In certain implementations, the data set can be designed to support supervised learning. Each audio signal or audiographic image can be labeled with ground truth information that gives a “correct” prediction. In other implementations, the training dataset can be designed for unsupervised learning and each audio signal or corresponding image 10 can be unlabeled or weakly labeled. The training dataset may be designed to allow unsupervised learning, and the audio signals or audiographic images 10 can either be unlabeled (or weakly labelled) or unlabeled.
According to one aspect of the disclosure, the computing device can perform one- or more augmentation operations (12) on the audiographic images 10, to generate one- or more augmented pictures 14. The augmented images can be used to help the machine-learned model of audio processing 16 learn useful features that are resistant to time deformations, partial loss in frequency information and/or small segments of speech. In this way, augmented data can be created that can be used to improve machine-learned processing model 16. The machine-learned model 16 may be trained using a combination of augmented images 14, and the original audiographic image 10. The audiographic images 10 may include ground truth labels. This label can be applied to any augmented images 14 that are generated from the audiographic image 10.
As an example of augmentation operation, one or more of the augmentation operations 12 may include a time-warping operation. The time warping operation may include, for example, warping the image content of an audiographic image along a time axis (e.g. a horizontal one). In some implementations performing the time-warping operation can include fixing the spatial dimensions of audiographic image 10, and warping the content of the image to shift the point within the content a distance on the axis representing time (e.g. such that all pixels in the audiographic are modified to accommodate such shifting).
In some implementations, time warping can be performed via the sparse_image_warp function of tensorsflow. As an example, if you have an audiographic 10 image with a horizontal time scale that represents? A vertical frequency axis and time steps are used to warp a point along a horizontal line that passes through the middle of the image (W,?-W). The point can be a user-selected, randomly selected, or learned point. Distance w may be user-specified, randomly selected, or learned. In some implementations, for example, the distance W can be selected from a uniform distribution ranging from 0 up to a timewarp parameter W. This parameter W can either be a value that is user-specified, randomly chosen, or learned.
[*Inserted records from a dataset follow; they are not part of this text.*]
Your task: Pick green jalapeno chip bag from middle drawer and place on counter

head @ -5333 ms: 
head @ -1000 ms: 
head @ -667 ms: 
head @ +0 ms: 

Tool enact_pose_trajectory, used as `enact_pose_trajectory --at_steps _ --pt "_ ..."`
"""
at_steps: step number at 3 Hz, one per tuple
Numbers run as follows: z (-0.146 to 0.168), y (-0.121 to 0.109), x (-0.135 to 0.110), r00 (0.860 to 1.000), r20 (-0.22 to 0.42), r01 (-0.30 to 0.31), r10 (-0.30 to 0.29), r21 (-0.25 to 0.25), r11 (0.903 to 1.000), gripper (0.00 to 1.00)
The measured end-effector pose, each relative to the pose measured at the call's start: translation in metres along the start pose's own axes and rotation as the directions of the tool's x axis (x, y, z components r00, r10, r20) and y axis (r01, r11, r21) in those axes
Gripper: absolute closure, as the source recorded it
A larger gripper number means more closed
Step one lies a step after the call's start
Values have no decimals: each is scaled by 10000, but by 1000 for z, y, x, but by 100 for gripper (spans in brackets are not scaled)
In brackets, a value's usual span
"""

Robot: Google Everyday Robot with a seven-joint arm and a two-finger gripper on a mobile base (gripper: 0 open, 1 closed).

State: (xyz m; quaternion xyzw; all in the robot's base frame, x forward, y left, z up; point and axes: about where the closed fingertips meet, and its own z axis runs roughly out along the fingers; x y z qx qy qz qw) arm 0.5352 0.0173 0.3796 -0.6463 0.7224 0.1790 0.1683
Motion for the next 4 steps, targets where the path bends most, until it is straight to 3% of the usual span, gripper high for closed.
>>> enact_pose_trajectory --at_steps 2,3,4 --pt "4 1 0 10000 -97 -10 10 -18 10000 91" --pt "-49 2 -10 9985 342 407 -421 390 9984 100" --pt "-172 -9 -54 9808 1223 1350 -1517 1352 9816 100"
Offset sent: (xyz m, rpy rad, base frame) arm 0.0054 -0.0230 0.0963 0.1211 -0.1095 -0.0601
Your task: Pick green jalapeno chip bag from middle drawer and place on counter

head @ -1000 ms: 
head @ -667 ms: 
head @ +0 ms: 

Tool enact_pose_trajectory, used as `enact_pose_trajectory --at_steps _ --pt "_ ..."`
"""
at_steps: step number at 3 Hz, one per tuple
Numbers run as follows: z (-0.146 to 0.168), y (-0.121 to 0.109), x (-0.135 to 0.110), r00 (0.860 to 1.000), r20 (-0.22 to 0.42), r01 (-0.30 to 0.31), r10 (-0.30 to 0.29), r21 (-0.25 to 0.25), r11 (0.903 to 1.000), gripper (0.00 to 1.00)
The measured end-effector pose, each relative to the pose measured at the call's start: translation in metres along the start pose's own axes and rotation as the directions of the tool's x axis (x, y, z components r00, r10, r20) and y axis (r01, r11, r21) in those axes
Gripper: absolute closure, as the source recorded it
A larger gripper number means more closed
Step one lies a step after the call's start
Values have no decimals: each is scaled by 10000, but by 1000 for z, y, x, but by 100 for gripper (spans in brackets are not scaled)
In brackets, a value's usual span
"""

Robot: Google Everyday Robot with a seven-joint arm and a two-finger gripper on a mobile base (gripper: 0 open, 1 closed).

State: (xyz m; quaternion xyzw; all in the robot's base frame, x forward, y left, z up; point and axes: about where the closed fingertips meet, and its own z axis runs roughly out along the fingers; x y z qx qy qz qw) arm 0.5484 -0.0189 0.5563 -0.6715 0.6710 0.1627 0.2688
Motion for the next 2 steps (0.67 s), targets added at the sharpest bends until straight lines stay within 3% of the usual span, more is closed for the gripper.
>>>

Another example of the one or multiple augmentation operations 12 is a frequency masking. The frequency masking operation may include, for example, changing the pixel values of image content that is associated with a subset or frequencies represented by at least one audiographic picture. For example, a certain subset can include frequencies ranging from a first to a second that is separated by a distance. The distance can be either a value that is specified by the user, randomly selected, or learned. In some implementations the distance can range from zero up to a frequency parameter or attribute. The frequency mask parameter may be user-specified, randomly selected, or learned.